_What the task asks_. Pictures are to be left out, and only the lines below starting at the one with "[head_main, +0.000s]" and ending at the one with "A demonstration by" are to be reproduced, each exactly, both ends included.

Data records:
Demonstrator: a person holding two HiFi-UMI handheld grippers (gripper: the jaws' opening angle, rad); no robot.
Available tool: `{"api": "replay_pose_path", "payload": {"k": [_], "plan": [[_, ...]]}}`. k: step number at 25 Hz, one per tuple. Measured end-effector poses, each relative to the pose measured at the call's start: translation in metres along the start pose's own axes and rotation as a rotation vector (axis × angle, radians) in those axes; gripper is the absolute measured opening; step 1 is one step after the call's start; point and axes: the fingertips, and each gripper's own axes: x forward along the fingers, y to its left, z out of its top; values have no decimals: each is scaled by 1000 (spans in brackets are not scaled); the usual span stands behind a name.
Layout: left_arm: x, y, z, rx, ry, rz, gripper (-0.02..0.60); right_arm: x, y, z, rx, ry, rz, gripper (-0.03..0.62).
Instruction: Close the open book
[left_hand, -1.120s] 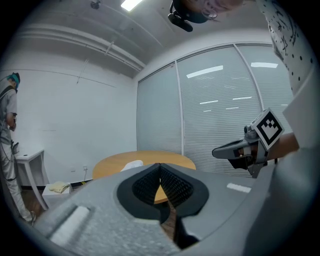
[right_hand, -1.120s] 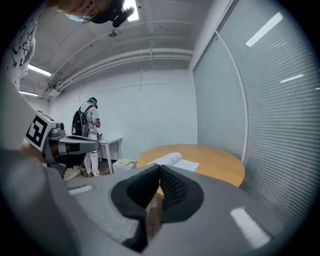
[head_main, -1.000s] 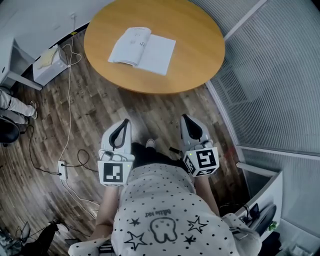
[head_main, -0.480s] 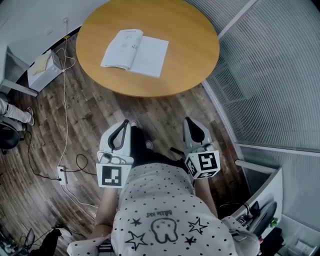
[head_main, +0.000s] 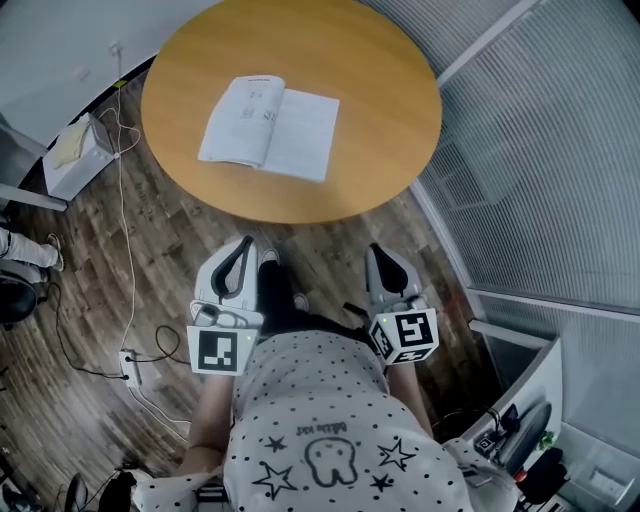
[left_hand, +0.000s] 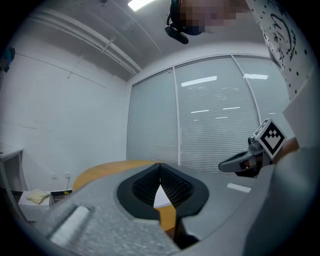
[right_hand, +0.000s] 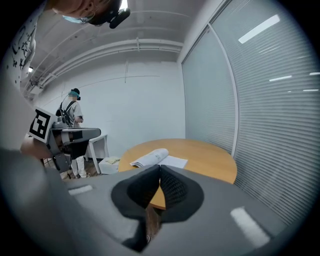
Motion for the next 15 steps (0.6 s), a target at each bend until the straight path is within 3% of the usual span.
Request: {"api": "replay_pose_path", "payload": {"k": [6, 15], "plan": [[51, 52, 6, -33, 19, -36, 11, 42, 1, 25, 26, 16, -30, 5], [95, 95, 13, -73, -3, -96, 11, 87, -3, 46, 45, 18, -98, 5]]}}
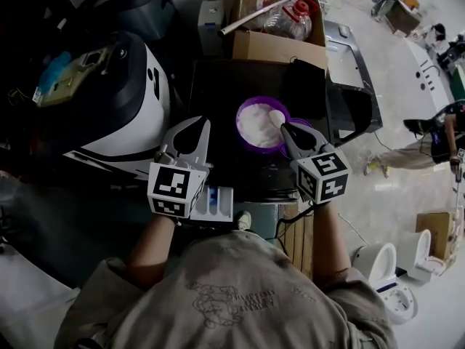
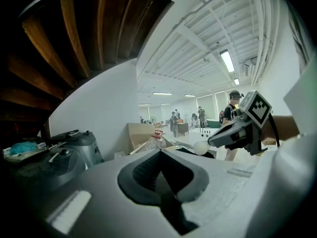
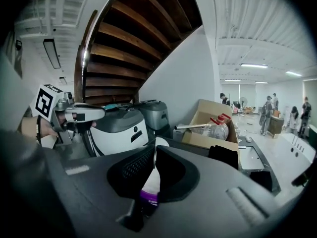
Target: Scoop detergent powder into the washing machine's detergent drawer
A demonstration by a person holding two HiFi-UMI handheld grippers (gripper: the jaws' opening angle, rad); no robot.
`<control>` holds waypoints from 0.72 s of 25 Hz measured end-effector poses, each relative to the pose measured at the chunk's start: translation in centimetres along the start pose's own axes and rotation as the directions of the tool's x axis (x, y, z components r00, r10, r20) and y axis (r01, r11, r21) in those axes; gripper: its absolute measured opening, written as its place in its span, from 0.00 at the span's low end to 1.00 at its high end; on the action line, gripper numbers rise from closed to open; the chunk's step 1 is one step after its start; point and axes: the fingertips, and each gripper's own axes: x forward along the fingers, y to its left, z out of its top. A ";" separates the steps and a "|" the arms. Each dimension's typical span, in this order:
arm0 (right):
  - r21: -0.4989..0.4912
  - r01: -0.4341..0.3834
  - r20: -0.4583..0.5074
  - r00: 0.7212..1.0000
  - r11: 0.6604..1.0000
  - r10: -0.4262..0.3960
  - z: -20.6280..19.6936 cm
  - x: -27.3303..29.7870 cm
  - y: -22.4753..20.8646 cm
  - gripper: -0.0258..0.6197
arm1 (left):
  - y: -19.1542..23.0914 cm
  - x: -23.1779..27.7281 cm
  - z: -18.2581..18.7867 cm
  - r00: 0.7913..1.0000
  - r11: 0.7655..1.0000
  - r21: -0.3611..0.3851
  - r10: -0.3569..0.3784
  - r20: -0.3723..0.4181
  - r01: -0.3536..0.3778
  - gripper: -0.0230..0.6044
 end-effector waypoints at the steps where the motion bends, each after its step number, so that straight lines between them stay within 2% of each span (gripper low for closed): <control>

_Answer section_.
[head_main, +0.000s] 
[left_hand, +0.000s] 
[right_hand, +0.000s] 
Motion for the next 15 steps (0.6 s), a target at each bend until the straight path is within 3% of the usual span.
Request: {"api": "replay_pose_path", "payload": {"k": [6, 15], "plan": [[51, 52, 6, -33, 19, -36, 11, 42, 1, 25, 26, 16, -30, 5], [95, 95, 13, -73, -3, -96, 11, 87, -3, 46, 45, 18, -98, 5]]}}
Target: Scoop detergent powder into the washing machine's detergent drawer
A demonstration by a person holding two HiFi-UMI handheld grippers (gripper: the jaws' opening angle, rad); no robot.

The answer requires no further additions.